**Stored records**
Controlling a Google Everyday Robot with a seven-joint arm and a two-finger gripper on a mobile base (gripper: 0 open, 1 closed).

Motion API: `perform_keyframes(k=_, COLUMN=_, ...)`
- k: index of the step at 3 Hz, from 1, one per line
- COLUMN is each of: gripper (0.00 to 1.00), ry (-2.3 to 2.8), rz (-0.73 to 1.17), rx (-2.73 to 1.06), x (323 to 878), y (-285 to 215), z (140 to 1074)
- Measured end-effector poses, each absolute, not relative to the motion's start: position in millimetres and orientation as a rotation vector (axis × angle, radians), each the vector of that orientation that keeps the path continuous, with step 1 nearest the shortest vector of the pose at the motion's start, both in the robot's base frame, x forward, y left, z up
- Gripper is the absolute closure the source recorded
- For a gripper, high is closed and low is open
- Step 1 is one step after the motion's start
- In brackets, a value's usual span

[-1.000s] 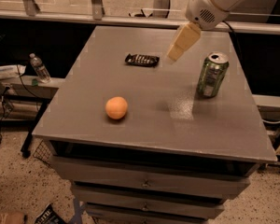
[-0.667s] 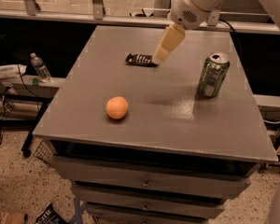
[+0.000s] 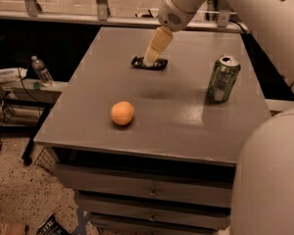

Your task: Move rxbar chocolate near orange

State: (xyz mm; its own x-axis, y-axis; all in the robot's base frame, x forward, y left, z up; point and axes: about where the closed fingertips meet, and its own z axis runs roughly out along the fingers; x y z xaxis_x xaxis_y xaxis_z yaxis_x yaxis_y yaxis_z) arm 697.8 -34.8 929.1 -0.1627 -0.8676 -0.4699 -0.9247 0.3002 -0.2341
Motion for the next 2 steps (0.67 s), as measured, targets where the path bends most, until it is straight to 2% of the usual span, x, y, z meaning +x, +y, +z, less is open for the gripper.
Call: perform_keyframes(k=2, gripper=0.0, ry=2.098, rz=0.195, rx=-1.574, x=722.4, y=-16.7, z=888.3)
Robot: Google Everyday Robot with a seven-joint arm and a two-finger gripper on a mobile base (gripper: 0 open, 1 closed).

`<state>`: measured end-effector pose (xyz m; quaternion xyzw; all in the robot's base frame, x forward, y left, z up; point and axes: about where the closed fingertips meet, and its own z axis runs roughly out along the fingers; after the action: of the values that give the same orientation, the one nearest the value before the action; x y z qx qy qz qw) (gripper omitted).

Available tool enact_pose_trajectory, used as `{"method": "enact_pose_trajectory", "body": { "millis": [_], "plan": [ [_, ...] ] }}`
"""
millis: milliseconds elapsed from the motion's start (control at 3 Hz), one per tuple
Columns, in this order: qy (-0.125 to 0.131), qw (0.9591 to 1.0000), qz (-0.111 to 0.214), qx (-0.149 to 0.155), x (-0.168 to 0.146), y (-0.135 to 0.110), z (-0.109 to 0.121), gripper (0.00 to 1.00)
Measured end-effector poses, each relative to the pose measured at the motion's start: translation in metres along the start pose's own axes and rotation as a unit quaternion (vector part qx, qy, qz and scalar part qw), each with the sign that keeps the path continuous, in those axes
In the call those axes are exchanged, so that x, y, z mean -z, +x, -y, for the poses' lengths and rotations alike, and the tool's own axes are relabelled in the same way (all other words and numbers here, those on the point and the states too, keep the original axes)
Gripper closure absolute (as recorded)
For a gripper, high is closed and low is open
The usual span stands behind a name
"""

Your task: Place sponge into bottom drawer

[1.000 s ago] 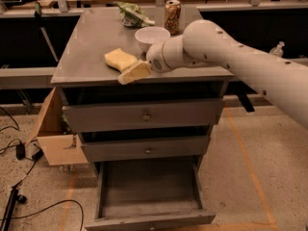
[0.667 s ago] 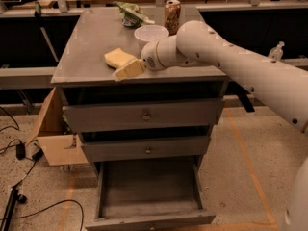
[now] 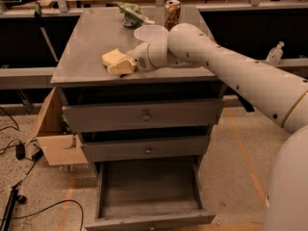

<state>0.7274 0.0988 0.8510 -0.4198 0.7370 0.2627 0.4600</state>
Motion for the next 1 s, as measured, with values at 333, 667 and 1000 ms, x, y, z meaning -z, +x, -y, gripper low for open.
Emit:
{"method": "enact_pose_trajectory", "body": {
  "millis": [333,667,1000],
  "plan": [
    [-0.009,0.9999,0.004,0.007,0.001,-0.001,-0.005,0.72],
    [-0.005,0.9994,0.004,0.035,0.044,-0.003,-0.009,0.95],
    [0.001,0.9987,-0.042,0.029,0.107,0.022,-0.022,1.0]
  ]
}}
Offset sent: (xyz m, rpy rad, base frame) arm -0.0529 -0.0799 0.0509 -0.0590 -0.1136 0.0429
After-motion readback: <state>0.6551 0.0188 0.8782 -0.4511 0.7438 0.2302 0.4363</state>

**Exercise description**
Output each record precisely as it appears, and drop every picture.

**Worked solution**
Controlling a Google Everyday Robot with a seven-joint arm and a two-finger gripper on a mobile base (gripper: 0 open, 1 closed).

Motion API: `perform_keyframes(k=_, COLUMN=_, ...)`
- k: index of the step at 3 Hz, from 1, one per line
- COLUMN is each of: gripper (0.00 to 1.00), ry (-2.3 to 2.8), rz (-0.73 to 1.17), rx (-2.73 to 1.06), x (323 to 878), y (-285 to 215), z (140 to 1074)
- Measured end-effector poses, each absolute, not relative to the motion's start: position in millimetres and orientation as a rotation vector (axis × angle, radians), each the vector of that orientation that keeps the path continuous, with step 1 nearest the shortest vector of the pose at the motion's start, both in the robot's base frame, x forward, y left, z up
- Gripper is the absolute closure the source recorded
- For a gripper, high is closed and low is open
- Step 1 is one step after the motion's start
- In brackets, a value's usual span

[-1.000s] 
[-0.667s] 
[+0.000s] 

Your task: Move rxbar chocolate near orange

State: (xyz mm; its own x-axis, y-axis; all in the robot's base frame, x forward, y left, z up; point and axes: about where the closed fingertips meet, and its own z axis runs roughly out along the fingers; x y z xaxis_x xaxis_y xaxis_z yaxis_x yaxis_y yaxis_z) arm 697.8 -34.8 929.1 -0.1627 -0.8676 -0.4699 -0.9247 0.3002 -0.2341
Motion for the next 2 steps (0.67 s), as measured, targets where the path bends most, until it is straight to 2% of the usual span, x, y, z meaning +x, +y, +z, less is open for the gripper.
Call: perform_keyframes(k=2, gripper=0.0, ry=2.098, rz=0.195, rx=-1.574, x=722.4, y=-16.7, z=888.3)
Robot: Google Everyday Robot with a seven-joint arm and a two-finger gripper on a mobile base (gripper: 0 open, 1 closed).

`<state>`: measured end-effector pose (xyz m; quaternion xyzw; all in the robot's base frame, x forward, y left, z up; point and axes: about where the closed fingertips meet, and its own z axis runs roughly out along the fingers; after the action: of the values that give the same orientation, the one nearest the value before the action; x y z qx qy qz qw) (gripper omitted).

Available tool enact_pose_trajectory, used as `{"method": "enact_pose_trajectory", "body": { "millis": [_], "plan": [ [_, ...] ] }}`
"""
millis: milliseconds elapsed from the motion's start (control at 3 Hz), one per tuple
Columns, in this order: qy (-0.125 to 0.131), qw (0.9591 to 1.0000), qz (-0.111 to 0.214), qx (-0.149 to 0.155), x (-0.168 to 0.146), y (-0.135 to 0.110), z (-0.109 to 0.121), gripper (0.00 to 1.00)
Measured end-effector poses, each relative to the pose measured at the motion's start: translation in metres along the start pose's own axes and rotation as a unit quaternion (vector part qx, qy, qz and scalar part qw), each with the sign that keeps the path continuous, in those axes
In the call those axes are exchanged, so that x, y, z mean -z, +x, -y, for the poses' lengths and rotations alike, and the tool's own axes are relabelled in the same way (all other words and numbers here, those on the point and the states too, keep the original axes)
Gripper closure absolute (as recorded)
For a gripper, high is closed and low is open
The usual span stands behind a name
"""

Your task: Place sponge into bottom drawer

[1.000 s ago] 
[0.667 s ago] 
[now] 

<state>0.7274 0.0988 0.8510 -0.4198 0.7370 0.2627 0.4600</state>
Motion for the next 1 s, as measured, with values at 333, 667 and 1000 ms, x, y, z meaning -z, +x, -y, gripper low for open.
Emit:
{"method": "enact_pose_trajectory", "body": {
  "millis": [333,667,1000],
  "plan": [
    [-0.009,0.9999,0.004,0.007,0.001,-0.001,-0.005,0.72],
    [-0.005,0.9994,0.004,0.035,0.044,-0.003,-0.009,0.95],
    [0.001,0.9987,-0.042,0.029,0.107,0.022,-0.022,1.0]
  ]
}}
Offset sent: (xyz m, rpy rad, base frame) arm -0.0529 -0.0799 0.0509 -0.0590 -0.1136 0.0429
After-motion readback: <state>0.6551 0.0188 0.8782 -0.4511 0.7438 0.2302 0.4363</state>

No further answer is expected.